The 11-page report, which details back-channel efforts to persuade various insurgent groups and factions from the country’s Deep South to return to the negotiating table, notes that the two top leaders of the main rebel group’s military wing are staying away from the peace process.

“At present, the most problematic group is BRN [Barisan Revolusi Nasional],” the report says. “Some of the seniors/older generation agreed with the talks but they are fading out and their roles are not significant anymore.

“The other side of its military, which has been controlled by Sapae-ing Basoh and Doonloh Waemahoh – including the youth – do not agree with the talks,” the report adds.

Young combatants “believe they have the upper hand over the government in the fight, and the fight is not yet over. Also, their goal is independence, which conflicts with the peace talks.”

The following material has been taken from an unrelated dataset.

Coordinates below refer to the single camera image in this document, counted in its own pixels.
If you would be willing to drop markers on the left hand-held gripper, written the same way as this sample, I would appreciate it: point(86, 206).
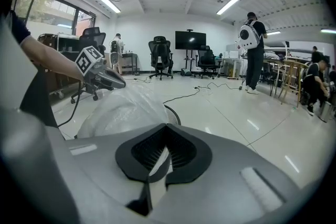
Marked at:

A report published last week by International Crisis Group, a Brussels-based NGO engaged in conflict prevention and resolution, said that both the Thai military and rebel sides lacked unity on the issue of peace talks, and it was also difficult to persuade hardcore elements of the BRN to agree to participate in them.

A BRN demand that Thailand grant sovereignty to the predominantly Muslim Deep South and recognize the “Patani Malay Nation” was a sticking point that led to the last round of peace talks stalling in December 2013 under a civilian-led government.

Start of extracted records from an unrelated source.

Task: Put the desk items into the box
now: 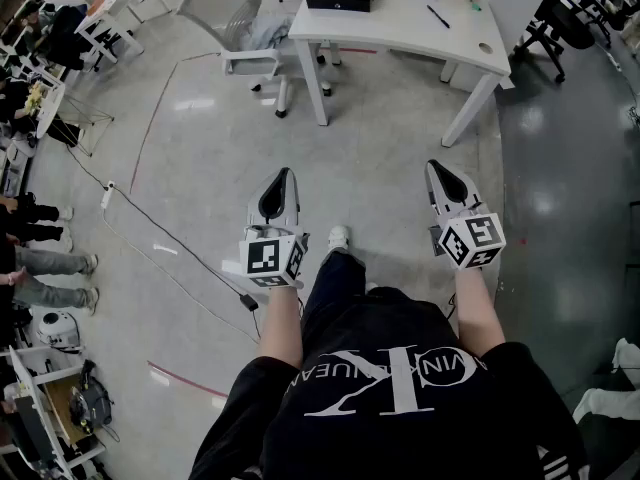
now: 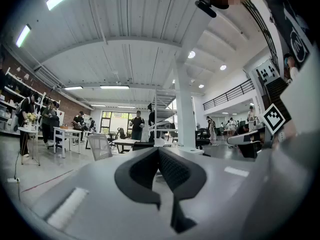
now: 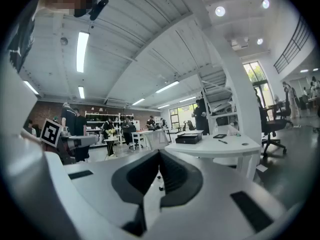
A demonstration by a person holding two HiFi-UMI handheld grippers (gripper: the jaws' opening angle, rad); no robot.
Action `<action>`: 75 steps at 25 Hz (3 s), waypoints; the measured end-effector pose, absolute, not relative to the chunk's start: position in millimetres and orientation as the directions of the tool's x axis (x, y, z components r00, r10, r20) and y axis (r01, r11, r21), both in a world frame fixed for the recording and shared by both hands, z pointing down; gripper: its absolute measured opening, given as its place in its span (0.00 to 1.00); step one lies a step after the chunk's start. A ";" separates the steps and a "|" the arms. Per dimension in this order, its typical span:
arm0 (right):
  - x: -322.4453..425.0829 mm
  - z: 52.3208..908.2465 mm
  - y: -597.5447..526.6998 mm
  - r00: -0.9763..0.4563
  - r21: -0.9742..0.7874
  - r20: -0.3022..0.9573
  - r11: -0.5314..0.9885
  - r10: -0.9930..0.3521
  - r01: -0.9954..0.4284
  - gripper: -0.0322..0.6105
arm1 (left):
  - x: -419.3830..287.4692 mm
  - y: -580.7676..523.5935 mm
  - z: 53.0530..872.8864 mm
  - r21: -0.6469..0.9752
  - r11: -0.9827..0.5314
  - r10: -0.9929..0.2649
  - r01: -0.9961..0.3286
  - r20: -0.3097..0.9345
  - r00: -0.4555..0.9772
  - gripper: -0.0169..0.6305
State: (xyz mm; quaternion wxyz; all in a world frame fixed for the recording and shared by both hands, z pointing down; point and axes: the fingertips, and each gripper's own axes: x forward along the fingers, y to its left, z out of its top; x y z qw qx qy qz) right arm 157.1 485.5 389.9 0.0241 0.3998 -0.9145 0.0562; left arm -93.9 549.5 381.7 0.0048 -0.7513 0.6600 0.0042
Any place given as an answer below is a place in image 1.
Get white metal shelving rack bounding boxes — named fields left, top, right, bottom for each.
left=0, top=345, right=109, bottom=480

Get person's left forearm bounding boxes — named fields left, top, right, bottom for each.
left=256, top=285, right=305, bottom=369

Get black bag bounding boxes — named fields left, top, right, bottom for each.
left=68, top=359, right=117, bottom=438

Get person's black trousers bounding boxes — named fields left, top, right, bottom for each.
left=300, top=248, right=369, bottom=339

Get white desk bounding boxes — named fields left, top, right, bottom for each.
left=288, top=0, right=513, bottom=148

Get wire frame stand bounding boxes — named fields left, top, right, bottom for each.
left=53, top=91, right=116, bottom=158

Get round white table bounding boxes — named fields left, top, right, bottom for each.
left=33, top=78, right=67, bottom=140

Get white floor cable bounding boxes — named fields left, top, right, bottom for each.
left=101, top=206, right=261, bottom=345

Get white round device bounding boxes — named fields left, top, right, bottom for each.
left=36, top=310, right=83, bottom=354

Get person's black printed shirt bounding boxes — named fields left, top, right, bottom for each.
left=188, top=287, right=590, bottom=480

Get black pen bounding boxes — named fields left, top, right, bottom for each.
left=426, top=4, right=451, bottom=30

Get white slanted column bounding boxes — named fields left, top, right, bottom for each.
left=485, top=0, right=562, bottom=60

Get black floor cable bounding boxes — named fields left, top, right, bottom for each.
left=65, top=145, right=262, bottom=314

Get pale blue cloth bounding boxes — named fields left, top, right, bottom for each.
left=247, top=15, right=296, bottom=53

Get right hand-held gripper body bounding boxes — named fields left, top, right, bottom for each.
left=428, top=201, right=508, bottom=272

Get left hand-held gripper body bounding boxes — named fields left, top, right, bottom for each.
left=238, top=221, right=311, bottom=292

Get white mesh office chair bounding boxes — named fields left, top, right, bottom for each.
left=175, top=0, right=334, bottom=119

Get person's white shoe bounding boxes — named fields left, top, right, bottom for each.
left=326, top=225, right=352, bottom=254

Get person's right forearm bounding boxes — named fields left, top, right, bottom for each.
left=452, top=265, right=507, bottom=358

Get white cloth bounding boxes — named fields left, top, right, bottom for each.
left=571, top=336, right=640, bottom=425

The report also says insurgents are skeptical about negotiating with the junta “because it is an interim [government] and they don’t know whether the new government will have the will to follow suit.”

Government pressing on

The country’s military-led government, meanwhile, is trying to set up another pre-talks meeting in Malaysia with representatives of various rebel groups, according to an official close to the efforts.

“(We) have been contacting various dissidents. Despite not being so sure, we expect to have a new round of pre-talks in Malaysia in August,” Maj. Gen. Nakrob Boonbuathong told BenarNews.

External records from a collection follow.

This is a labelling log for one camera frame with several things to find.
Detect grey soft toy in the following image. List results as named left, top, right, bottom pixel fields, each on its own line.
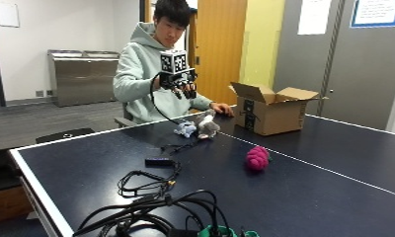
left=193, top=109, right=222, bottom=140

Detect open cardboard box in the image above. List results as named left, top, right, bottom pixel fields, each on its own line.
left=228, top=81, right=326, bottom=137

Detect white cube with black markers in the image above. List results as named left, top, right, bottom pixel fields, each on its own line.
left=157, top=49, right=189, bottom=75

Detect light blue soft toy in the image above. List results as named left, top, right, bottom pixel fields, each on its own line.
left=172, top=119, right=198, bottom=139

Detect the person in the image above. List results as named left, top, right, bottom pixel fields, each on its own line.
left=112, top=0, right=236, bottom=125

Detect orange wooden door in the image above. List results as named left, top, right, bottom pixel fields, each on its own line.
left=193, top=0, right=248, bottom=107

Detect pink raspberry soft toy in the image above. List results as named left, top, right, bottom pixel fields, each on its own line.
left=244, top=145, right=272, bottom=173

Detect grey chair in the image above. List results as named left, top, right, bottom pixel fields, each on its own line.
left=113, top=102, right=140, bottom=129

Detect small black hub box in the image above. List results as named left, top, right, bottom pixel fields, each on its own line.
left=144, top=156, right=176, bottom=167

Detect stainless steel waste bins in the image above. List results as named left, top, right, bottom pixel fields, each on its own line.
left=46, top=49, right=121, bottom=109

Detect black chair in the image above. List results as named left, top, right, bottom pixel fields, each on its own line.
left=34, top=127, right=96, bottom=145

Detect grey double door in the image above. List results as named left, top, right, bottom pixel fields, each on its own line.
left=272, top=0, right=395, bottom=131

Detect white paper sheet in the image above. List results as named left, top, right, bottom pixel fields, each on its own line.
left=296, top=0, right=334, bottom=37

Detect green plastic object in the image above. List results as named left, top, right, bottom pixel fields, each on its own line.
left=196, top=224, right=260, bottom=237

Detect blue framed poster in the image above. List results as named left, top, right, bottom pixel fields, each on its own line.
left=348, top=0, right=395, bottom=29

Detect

Bangkok’s goal is to negotiate with the rebels and get them to agree to a road map to peace before year’s end or in early 2016, he said.

Insurgency-related violence in the Deep South should not be seen as an obstacle to efforts to bring the southern rebels back to peace talks for the first time since December 2013, Nakrob said.

Deadly weekend

This past weekend saw a surge in bombings in the region suspected to have been carried out by separatist rebels.

Overnight Friday to Saturday, at least six people were killed and 11 injured in a series of bombings and resulting fires in Songkhla province’s Padang Besar sub-district, Narathiwat province’s Su-ngai Kolok district, and Yala province’s Than Toh district, military officials said.

On Monday, two bombs went off in Pattani province, injuring four security officers. Elsewhere, three people were injured – two fatally – in separate shootings in Narathiwat. Military officials in the Deep South had warned of a possible spike in rebel attacks in the final days of Ramadan.

Meeting in Malaysia

The progress report confirms that the government is trying to arrange another pre-talk meeting in Putrajaya – Malaysia’s federal administrative center – for some time in August.

Two other pre-talk meetings took place last month, according to the report. The first was in Putrajaya on June 8 and the second took place a week later at Fort Kulayaniwattana in Narathiwat.

The next meeting, according to the report, will bring together 10 Thai participants and 10 representatives of MARA Patani, an umbrella group representing six rebel factions and groups, including BRN.

"The new talk in Putrajaya will be aimed at achieving Terms of Reference (TOR) of negotiation. It will discuss protocols – before, during and after talks – for participants to follow,” it says.

"The number of participants and the name of each individual representative will be identified. Immunity will be given to those wanted by Thailand."